§ **About this exercise**
Every record here needs to be retyped exactly.
Top of Material for this task
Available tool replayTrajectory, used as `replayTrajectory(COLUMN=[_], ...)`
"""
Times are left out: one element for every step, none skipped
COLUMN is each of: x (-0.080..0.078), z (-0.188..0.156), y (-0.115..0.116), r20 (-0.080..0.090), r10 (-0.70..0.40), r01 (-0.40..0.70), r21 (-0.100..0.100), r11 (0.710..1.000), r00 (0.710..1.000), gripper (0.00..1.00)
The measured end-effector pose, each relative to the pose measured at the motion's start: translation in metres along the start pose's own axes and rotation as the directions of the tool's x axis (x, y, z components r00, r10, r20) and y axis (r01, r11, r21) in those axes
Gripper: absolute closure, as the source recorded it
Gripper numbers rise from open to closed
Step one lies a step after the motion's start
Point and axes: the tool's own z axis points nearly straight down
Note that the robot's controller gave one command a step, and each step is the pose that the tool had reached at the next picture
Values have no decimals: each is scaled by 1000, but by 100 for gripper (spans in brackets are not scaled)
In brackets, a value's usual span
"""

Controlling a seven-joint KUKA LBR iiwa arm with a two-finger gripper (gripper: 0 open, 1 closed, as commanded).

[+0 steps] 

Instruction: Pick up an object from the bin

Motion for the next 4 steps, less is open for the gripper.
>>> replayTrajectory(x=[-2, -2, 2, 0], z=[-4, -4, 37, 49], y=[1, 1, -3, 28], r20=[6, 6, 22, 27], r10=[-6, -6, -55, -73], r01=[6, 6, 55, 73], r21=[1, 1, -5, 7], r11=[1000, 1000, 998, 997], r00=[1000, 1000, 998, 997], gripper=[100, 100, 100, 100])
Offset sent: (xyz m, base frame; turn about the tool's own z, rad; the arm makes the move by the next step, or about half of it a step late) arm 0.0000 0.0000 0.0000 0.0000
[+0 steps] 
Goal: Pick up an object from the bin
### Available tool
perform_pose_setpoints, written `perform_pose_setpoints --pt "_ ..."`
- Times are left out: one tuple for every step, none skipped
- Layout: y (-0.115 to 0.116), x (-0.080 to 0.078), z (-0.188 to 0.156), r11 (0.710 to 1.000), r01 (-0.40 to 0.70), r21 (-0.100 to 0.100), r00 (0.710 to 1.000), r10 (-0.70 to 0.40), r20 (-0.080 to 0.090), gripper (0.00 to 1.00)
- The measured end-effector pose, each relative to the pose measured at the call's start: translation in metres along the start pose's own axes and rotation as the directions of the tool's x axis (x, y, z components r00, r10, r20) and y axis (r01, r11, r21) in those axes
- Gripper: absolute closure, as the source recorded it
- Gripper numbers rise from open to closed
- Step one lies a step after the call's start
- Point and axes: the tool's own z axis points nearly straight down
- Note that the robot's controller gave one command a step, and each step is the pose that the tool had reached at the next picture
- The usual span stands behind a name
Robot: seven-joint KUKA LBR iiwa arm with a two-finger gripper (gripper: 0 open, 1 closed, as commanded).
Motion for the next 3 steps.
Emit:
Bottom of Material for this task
§ **Written solution**
Available tool replayTrajectory, used as `replayTrajectory(COLUMN=[_], ...)`
"""
Times are left out: one element for every step, none skipped
COLUMN is each of: x (-0.080..0.078), z (-0.188..0.156), y (-0.115..0.116), r20 (-0.080..0.090), r10 (-0.70..0.40), r01 (-0.40..0.70), r21 (-0.100..0.100), r11 (0.710..1.000), r00 (0.710..1.000), gripper (0.00..1.00)
The measured end-effector pose, each relative to the pose measured at the motion's start: translation in metres along the start pose's own axes and rotation as the directions of the tool's x axis (x, y, z components r00, r10, r20) and y axis (r01, r11, r21) in those axes
Gripper: absolute closure, as the source recorded it
Gripper numbers rise from open to closed
Step one lies a step after the motion's start
Point and axes: the tool's own z axis points nearly straight down
Note that the robot's controller gave one command a step, and each step is the pose that the tool had reached at the next picture
Values have no decimals: each is scaled by 1000, but by 100 for gripper (spans in brackets are not scaled)
In brackets, a value's usual span
"""

Controlling a seven-joint KUKA LBR iiwa arm with a two-finger gripper (gripper: 0 open, 1 closed, as commanded).

[+0 steps] 

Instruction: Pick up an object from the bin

Motion for the next 4 steps, less is open for the gripper.
>>> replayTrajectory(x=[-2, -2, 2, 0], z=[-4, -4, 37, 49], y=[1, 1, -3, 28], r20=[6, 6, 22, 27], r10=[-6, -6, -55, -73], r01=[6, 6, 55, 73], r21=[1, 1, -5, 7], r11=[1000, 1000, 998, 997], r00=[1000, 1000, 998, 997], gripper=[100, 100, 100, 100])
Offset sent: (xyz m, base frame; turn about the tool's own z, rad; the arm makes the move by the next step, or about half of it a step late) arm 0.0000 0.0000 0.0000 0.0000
[+0 steps] 
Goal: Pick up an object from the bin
### Available tool
perform_pose_setpoints, written `perform_pose_setpoints --pt "_ ..."`
- Times are left out: one tuple for every step, none skipped
- Layout: y (-0.115 to 0.116), x (-0.080 to 0.078), z (-0.188 to 0.156), r11 (0.710 to 1.000), r01 (-0.40 to 0.70), r21 (-0.100 to 0.100), r00 (0.710 to 1.000), r10 (-0.70 to 0.40), r20 (-0.080 to 0.090), gripper (0.00 to 1.00)
- The measured end-effector pose, each relative to the pose measured at the call's start: translation in metres along the start pose's own axes and rotation as the directions of the tool's x axis (x, y, z components r00, r10, r20) and y axis (r01, r11, r21) in those axes
- Gripper: absolute closure, as the source recorded it
- Gripper numbers rise from open to closed
- Step one lies a step after the call's start
- Point and axes: the tool's own z axis points nearly straight down
- Note that the robot's controller gave one command a step, and each step is the pose that the tool had reached at the next picture
- The usual span stands behind a name
Robot: seven-joint KUKA LBR iiwa arm with a two-finger gripper (gripper: 0 open, 1 closed, as commanded).
Motion for the next 3 steps.
Emit:

No additional output is expected for this exercise.